### Problem to work on:
Below are entries; repeat exactly, and nothing else, the lines from the one holding "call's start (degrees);" through the one holding "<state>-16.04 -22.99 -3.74", inclusive. Leave the pictures out.

### Provided records:
****************************************

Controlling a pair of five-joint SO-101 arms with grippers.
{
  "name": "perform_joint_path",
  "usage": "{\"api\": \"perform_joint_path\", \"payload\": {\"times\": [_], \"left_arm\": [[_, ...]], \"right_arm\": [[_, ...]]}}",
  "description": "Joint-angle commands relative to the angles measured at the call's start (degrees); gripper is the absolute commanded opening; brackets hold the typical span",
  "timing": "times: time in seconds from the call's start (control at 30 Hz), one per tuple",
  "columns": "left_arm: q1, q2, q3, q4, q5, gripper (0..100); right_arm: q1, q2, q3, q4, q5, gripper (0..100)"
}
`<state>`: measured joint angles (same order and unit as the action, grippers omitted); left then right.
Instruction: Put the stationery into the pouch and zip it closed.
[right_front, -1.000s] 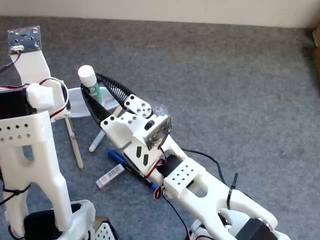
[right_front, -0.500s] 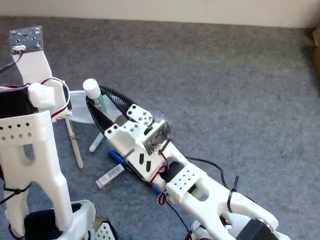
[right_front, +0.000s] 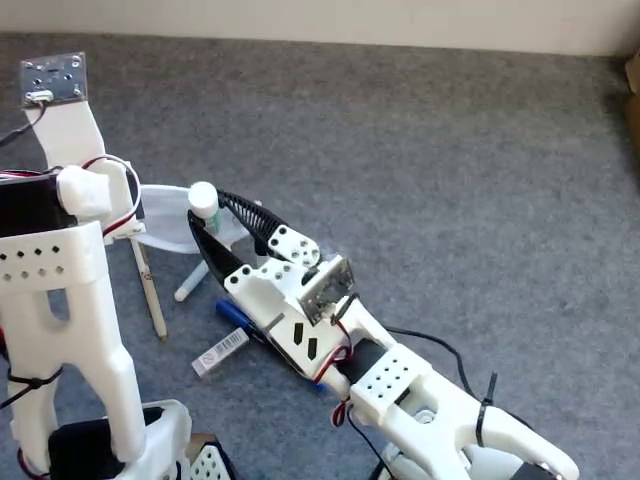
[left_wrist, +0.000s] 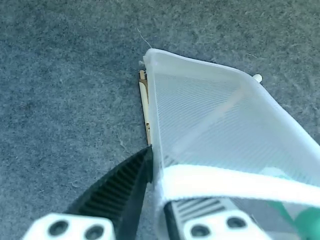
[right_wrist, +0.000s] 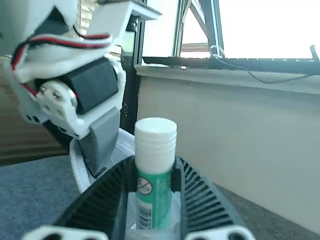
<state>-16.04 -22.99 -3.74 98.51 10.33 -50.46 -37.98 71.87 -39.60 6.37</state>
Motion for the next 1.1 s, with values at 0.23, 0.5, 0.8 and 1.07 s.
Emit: {"api": "perform_joint_path", "payload": {"times": [0.23, 0.5, 0.8, 1.07], "left_arm": [[0.7, -0.4, -2.1, -0.1, 0.6, 1], [0.7, -0.4, -2.4, -0.1, 0.6, 1], [0.4, -0.2, -2.1, -1.3, 0.6, 1], [-6.0, -0.6, -5.1, -1.4, 0.8, 1]], "right_arm": [[0.6, -2.0, -0.4, 5.3, 0.5, 21.6], [-0.7, -2.0, -0.7, 7.3, 0.5, 20.1], [-6.8, -15.4, -7.1, 36.4, 0.1, 20.1], [-11.6, -22.5, -13.1, 57.9, -4.0, 20.1]]}}
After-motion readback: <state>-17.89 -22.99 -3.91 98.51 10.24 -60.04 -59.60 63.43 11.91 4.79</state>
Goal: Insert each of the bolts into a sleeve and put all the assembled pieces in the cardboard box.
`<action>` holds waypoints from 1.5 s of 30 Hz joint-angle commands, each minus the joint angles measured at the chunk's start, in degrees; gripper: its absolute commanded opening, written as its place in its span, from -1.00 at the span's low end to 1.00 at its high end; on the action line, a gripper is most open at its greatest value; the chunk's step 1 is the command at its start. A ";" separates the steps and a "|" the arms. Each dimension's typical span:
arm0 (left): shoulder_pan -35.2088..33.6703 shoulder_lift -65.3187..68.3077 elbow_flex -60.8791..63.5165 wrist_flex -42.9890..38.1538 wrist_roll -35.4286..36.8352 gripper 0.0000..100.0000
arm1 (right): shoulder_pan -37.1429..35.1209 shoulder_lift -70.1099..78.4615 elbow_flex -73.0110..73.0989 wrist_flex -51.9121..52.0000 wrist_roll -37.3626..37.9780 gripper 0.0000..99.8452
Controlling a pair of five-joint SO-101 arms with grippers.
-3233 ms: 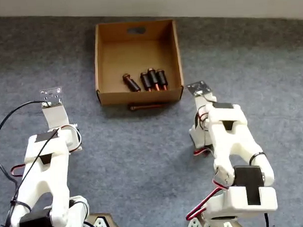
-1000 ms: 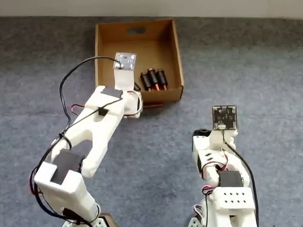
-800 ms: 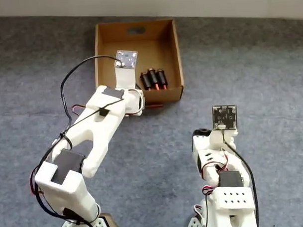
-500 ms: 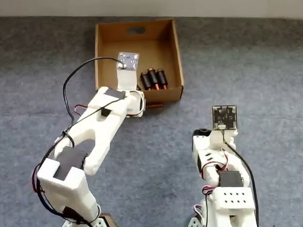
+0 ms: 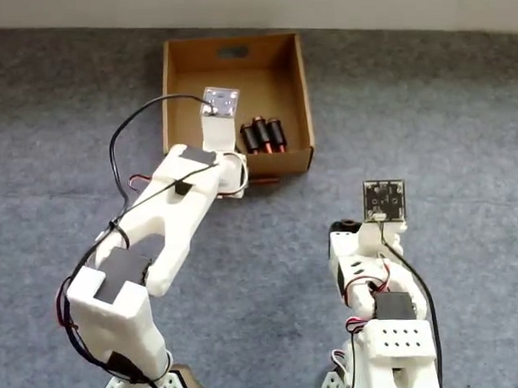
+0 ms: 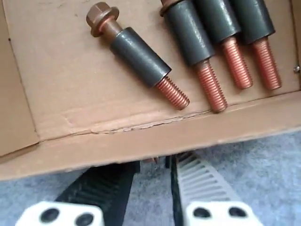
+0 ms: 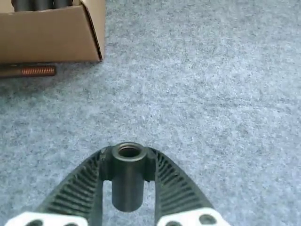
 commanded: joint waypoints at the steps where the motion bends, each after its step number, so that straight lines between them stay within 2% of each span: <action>1: 0.31 0.22 -0.22 6.15 -0.18 -0.96 | 0.40 -0.84 -0.31 -1.10 -0.70 -0.99; 3: 0.22 0.22 -0.22 9.41 -0.35 -0.98 | 0.40 -0.84 -0.31 -1.10 -0.70 -0.99; 8: 0.31 0.22 -0.22 13.01 -6.68 -0.98 | 0.40 -0.84 -0.31 -1.10 -0.70 -0.99; 15: 0.13 -0.48 -0.31 15.82 -7.03 -0.98 | 0.40 -0.84 -0.31 -1.10 -0.70 -0.99; 23: 0.66 -14.02 0.40 21.01 -6.68 -0.98 | 0.40 -0.84 -0.31 -1.10 -0.70 -0.99; 25: 0.66 -15.69 0.40 20.92 -6.33 -0.90 | 0.40 -0.84 -0.31 -1.10 -0.70 -0.99; 29: 0.57 -15.60 1.10 20.84 4.04 -0.58 | 0.40 -0.84 -0.31 -1.10 -0.70 -0.99; 31: 0.84 -15.60 2.15 20.31 8.70 -0.49 | 0.40 -0.84 -0.31 -1.10 -0.70 -0.99; 37: 3.12 -15.60 7.16 11.25 20.40 -0.51 | 0.40 -0.84 -0.22 -1.10 -0.70 -0.99; 42: 4.00 -15.34 11.30 1.23 26.02 -0.51 | 0.40 -0.75 -0.22 -1.10 -0.70 -0.99; 45: 3.82 -12.18 10.86 -0.09 27.52 -0.51 | 0.40 -0.66 -0.22 -1.10 -0.70 -0.99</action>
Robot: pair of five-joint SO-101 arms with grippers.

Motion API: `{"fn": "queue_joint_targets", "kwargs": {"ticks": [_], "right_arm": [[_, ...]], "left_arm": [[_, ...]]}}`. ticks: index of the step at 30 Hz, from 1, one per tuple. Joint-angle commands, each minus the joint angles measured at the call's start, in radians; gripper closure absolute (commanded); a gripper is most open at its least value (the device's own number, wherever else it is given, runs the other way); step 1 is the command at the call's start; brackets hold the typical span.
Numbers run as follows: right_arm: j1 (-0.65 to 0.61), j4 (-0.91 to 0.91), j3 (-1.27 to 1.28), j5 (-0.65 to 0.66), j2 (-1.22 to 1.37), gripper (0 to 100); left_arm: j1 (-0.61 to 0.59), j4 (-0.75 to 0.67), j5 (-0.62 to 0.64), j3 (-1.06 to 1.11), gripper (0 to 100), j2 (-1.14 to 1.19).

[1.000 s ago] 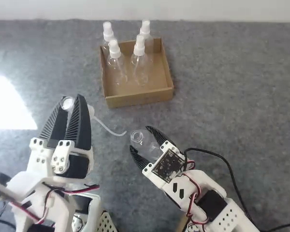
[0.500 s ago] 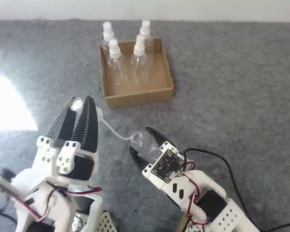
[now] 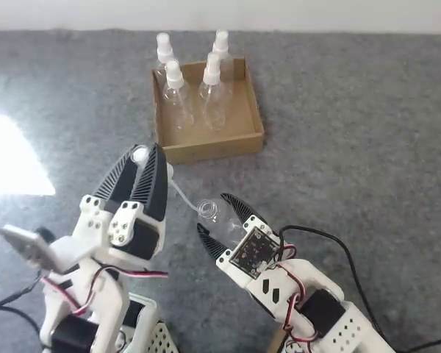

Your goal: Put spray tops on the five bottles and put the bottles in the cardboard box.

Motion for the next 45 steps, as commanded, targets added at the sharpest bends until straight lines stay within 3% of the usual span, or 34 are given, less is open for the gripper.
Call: {"fn": "queue_joint_targets", "kwargs": {"ticks": [1,8,20,26,33,39,45], "right_arm": [[-0.008,0.002,0.021,0.015,-0.010,88.4],[-0.008,0.002,0.021,0.015,-0.019,88.4],[-0.002,0.004,0.021,0.014,-0.021,88.4],[-0.002,0.004,0.021,0.014,-0.021,88.4],[0.067,-0.001,0.018,0.009,-0.021,88.4],[0.073,0.004,0.006,0.008,-0.021,88.5],[0.073,0.004,-0.011,0.012,-0.021,98.6]], "left_arm": [[0.006,-0.029,0.003,0.018,99,-0.012],[0.109,-0.025,-0.034,0.061,99,-0.011],[0.120,0.012,-0.071,0.113,99,-0.011],[0.127,0.034,-0.153,0.119,98,-0.011],[0.282,0.034,-0.244,0.173,98,-0.011],[0.293,0.032,-0.249,0.182,98,-0.011],[0.293,0.029,-0.249,0.199,98,-0.011]]}}
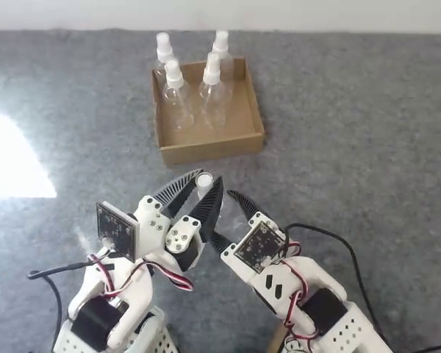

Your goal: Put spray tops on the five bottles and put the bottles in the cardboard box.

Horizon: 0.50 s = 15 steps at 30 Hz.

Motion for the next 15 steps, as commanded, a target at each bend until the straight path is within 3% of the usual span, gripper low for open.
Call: {"fn": "queue_joint_targets", "kwargs": {"ticks": [1,15], "right_arm": [[0.013,0.004,-0.011,0.012,-0.021,99.1],[0.015,0.004,-0.043,0.012,-0.022,99.2]], "left_arm": [[0.006,-0.003,-0.009,0.015,98,-0.011],[0.005,0.003,-0.006,0.025,93,-0.011]]}}
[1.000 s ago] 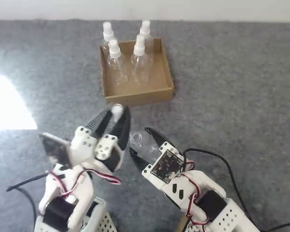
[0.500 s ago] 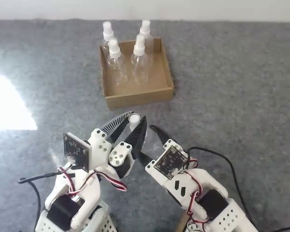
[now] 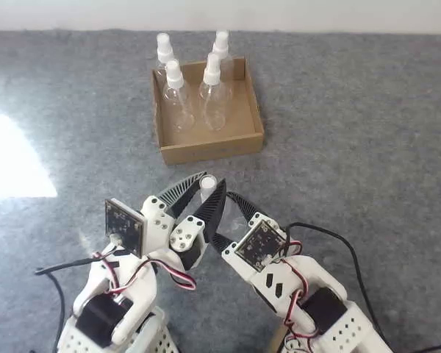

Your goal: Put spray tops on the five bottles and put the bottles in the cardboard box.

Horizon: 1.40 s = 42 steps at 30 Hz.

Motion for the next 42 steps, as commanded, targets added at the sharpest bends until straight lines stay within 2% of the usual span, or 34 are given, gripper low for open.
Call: {"fn": "queue_joint_targets", "kwargs": {"ticks": [1,7,12,18,25,28,32,36,40,42], "right_arm": [[0.013,0.004,-0.040,0.014,-0.022,99.2],[0.097,0.004,-0.075,0.005,-0.022,99.2],[0.097,0.004,-0.072,0.005,-0.022,99.2],[0.097,0.019,-0.077,0.005,-0.022,99.2],[0.097,0.108,-0.137,0.003,-0.022,99.2],[0.099,0.107,-0.132,0.003,-0.022,99.2],[0.099,0.107,-0.132,0.003,-0.022,99.2],[0.105,0.107,-0.132,0.003,-0.022,99.2],[0.127,0.105,-0.149,0.003,-0.022,99.2],[0.160,0.104,-0.170,-0.038,-0.022,99.2]], "left_arm": [[-0.002,0.003,-0.005,-0.008,93,-0.011],[-0.002,0.003,-0.006,-0.005,91,-0.011],[-0.002,0.003,-0.002,0.013,83,-0.011],[-0.005,0.020,-0.002,0.012,82,-0.011],[-0.114,0.018,0.026,-0.001,77,-0.014],[-0.129,0.041,0.080,-0.033,76,-0.014],[-0.132,0.115,0.083,-0.093,75,-0.014],[-0.137,0.127,0.083,-0.107,75,-0.014],[-0.218,0.123,0.084,-0.111,75,-0.015],[-0.252,0.118,0.086,-0.124,75,-0.015]]}}
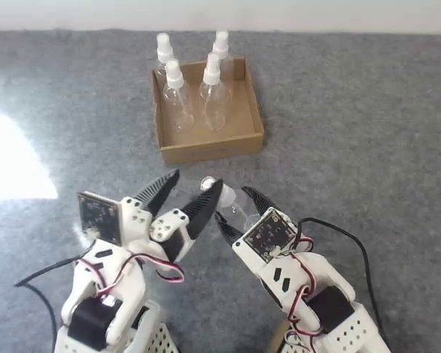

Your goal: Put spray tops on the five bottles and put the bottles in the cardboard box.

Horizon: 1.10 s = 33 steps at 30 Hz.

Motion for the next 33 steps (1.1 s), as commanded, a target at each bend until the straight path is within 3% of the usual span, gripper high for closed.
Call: {"fn": "queue_joint_targets", "kwargs": {"ticks": [1,6,17,21,33], "right_arm": [[0.076,-0.007,-0.114,-0.074,-0.022,99.2],[0.150,-0.107,-0.133,-0.121,-0.019,99.2],[0.148,-0.088,-0.376,-0.121,0.019,99.2],[0.148,-0.096,-0.474,-0.121,0.165,99.2],[0.148,-0.300,-0.752,-0.123,0.668,99.2]], "left_arm": [[-0.063,-0.005,0.015,-0.070,75,-0.015],[-0.074,-0.005,0.015,-0.071,75,-0.015],[-0.074,0.000,0.015,-0.071,74,-0.015],[-0.074,0.023,0.015,-0.071,70,-0.015],[-0.066,0.028,0.015,-0.071,70,-0.015]]}}
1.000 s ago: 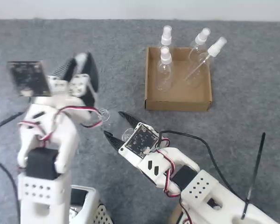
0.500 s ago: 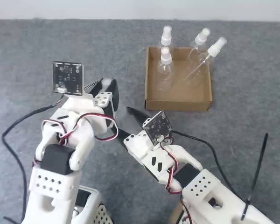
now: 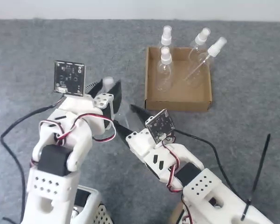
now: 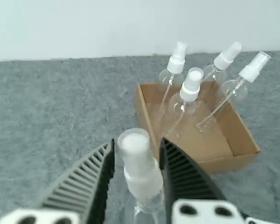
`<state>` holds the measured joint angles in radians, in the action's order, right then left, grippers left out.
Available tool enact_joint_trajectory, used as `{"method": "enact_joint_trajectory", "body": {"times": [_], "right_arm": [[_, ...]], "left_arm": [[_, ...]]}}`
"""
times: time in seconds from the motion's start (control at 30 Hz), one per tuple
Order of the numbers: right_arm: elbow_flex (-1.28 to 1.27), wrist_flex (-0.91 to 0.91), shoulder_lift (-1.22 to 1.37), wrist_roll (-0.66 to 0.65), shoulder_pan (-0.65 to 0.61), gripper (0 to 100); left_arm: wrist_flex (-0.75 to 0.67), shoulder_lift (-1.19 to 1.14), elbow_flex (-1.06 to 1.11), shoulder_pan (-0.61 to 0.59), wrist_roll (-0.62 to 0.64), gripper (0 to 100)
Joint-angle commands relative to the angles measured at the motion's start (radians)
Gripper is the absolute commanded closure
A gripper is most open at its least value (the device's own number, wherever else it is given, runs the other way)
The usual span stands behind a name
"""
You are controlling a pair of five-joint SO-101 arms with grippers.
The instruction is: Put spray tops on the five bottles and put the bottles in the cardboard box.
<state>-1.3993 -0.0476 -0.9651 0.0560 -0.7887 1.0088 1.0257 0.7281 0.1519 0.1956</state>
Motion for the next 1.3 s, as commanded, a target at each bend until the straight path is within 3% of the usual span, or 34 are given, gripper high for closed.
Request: {"method": "enact_joint_trajectory", "body": {"times": [0.0,0.1,0.37,0.73,1.07,1.27], "right_arm": [[0.008,-0.022,-0.027,0.009,0.015,99.3],[0.008,-0.022,-0.027,0.009,0.015,99.3],[-0.002,-0.027,-0.027,0.009,0.015,99.3],[-0.002,-0.025,-0.028,0.008,0.015,99.3],[-0.002,-0.025,-0.027,0.008,0.015,99.3],[-0.002,-0.024,-0.027,0.008,0.015,99.3]], "left_arm": [[0.006,0.008,-0.088,-0.006,-0.008,84],[0.006,0.008,-0.12,-0.012,-0.008,84],[-0.023,-0.005,-0.157,-0.21,-0.014,84],[-0.023,0.005,0.041,-0.083,-0.092,84],[-0.02,-0.003,0.024,-0.081,-0.149,84],[-0.008,0.006,0.027,-0.015,-0.184,84]]}}
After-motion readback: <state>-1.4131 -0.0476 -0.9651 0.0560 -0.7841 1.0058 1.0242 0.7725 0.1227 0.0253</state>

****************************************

### Solution below:
  "description": "Joint-angle commands relative to the angles measured at the call's start (degrees); gripper is the absolute commanded opening; brackets hold the typical span",
  "timing": "times: time in seconds from the call's start (control at 30 Hz), one per tuple",
  "columns": "left_arm: q1, q2, q3, q4, q5, gripper (0..100); right_arm: q1, q2, q3, q4, q5, gripper (0..100)"
}
`<state>`: measured joint angles (same order and unit as the action, grippers omitted); left then right.
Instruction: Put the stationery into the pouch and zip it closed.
[right_front, -1.000s] 
[right_front, -0.500s] 
[right_front, +0.000s] 
[left_wrist, +0.000s] 
[right_wrist, +0.000s] 
<state>-16.04 -22.99 -3.74 98.51 10.33 -50.46 -37.98 71.87 -39.60 6.37</state>

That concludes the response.